Some lines in the listing hold the word "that". Return each of them.

-- GIVEN DATA follows --

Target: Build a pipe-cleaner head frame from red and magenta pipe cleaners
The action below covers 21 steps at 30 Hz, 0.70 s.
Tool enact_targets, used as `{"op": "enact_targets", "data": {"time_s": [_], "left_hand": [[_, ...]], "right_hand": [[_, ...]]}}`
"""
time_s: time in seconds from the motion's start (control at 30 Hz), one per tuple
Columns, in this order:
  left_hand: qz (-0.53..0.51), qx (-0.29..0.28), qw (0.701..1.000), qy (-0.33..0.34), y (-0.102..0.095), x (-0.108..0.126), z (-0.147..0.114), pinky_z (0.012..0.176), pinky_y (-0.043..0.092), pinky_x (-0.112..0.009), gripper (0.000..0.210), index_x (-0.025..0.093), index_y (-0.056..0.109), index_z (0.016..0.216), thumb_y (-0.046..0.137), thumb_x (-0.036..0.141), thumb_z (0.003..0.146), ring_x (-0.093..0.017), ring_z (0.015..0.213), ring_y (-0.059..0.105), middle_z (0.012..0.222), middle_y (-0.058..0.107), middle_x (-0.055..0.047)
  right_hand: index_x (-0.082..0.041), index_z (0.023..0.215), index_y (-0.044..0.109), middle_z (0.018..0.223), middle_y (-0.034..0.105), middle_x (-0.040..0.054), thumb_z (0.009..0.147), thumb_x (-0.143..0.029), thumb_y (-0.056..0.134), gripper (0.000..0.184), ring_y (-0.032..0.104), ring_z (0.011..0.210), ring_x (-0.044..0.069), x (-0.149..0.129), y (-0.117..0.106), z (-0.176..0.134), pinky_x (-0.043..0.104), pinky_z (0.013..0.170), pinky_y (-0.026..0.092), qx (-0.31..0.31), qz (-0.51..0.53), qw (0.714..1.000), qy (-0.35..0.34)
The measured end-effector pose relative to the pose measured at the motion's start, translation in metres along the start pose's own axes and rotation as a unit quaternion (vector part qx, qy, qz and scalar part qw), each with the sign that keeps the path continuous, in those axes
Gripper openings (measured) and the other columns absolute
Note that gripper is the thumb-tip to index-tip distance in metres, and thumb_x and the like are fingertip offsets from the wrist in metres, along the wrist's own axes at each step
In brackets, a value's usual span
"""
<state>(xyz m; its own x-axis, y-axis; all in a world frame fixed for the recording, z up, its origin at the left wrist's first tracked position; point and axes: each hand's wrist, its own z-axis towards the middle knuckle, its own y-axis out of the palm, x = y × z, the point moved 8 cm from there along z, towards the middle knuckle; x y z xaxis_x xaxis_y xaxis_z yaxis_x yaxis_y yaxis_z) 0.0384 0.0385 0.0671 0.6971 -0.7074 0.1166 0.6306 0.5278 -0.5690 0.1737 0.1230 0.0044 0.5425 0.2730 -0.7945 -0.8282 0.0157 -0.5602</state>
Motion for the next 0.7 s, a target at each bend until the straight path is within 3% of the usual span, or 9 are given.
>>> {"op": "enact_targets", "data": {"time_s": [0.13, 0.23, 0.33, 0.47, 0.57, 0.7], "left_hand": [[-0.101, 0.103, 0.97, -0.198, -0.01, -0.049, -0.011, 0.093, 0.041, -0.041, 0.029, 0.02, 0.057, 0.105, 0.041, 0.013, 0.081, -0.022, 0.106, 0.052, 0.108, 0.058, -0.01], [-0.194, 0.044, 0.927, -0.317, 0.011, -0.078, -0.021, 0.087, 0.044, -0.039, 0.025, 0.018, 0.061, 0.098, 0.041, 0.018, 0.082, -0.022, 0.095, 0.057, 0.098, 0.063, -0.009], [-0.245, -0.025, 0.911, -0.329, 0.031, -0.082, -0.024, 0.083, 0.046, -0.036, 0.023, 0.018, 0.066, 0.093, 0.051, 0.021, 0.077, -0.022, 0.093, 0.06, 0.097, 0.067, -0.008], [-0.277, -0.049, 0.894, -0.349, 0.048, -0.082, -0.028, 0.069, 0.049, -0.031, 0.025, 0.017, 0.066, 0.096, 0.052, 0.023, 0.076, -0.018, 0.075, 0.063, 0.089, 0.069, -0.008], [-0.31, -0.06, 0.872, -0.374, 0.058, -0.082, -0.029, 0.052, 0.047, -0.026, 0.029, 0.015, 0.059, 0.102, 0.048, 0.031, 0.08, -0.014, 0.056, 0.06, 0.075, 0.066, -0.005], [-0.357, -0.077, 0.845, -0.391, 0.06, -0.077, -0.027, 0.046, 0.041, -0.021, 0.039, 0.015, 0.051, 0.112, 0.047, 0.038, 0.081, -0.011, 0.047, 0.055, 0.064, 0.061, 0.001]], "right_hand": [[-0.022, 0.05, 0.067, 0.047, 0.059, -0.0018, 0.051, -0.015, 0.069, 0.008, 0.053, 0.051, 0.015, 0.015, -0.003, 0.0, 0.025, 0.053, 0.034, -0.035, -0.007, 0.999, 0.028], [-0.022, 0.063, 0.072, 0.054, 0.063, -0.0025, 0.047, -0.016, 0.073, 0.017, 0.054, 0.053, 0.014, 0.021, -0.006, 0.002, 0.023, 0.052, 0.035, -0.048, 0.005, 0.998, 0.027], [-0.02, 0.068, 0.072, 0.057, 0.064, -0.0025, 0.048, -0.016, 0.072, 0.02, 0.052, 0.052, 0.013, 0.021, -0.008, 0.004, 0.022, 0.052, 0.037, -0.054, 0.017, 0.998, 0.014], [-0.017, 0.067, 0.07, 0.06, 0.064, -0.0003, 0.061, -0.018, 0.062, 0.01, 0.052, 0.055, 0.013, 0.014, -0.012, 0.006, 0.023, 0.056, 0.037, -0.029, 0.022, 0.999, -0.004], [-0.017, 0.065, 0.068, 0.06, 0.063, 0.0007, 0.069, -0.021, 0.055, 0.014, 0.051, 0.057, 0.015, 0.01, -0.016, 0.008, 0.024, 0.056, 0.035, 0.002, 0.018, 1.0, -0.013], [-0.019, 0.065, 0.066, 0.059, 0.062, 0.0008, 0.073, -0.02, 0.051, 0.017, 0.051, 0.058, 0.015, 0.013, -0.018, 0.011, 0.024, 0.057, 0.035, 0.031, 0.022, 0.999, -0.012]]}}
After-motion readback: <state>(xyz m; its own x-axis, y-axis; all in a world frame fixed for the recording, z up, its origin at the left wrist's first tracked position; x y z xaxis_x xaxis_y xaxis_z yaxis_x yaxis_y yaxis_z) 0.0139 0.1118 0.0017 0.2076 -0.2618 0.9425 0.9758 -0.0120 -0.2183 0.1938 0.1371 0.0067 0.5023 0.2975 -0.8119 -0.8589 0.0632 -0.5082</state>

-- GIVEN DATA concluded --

# THE COMPLETED TASK
The measured end-effector pose relative to the pose measured at the motion's start, translation in metres along the start pose's own axes and rotation as a unit quaternion (vector part qx, qy, qz and scalar part qw), each with the sign that keeps the path continuous, in those axes
Note that gripper is the thumb-tip to index-tip distance in metres, and thumb_x and the like are fingertip offsets from the wrist in metres, along the wrist's own axes at each step

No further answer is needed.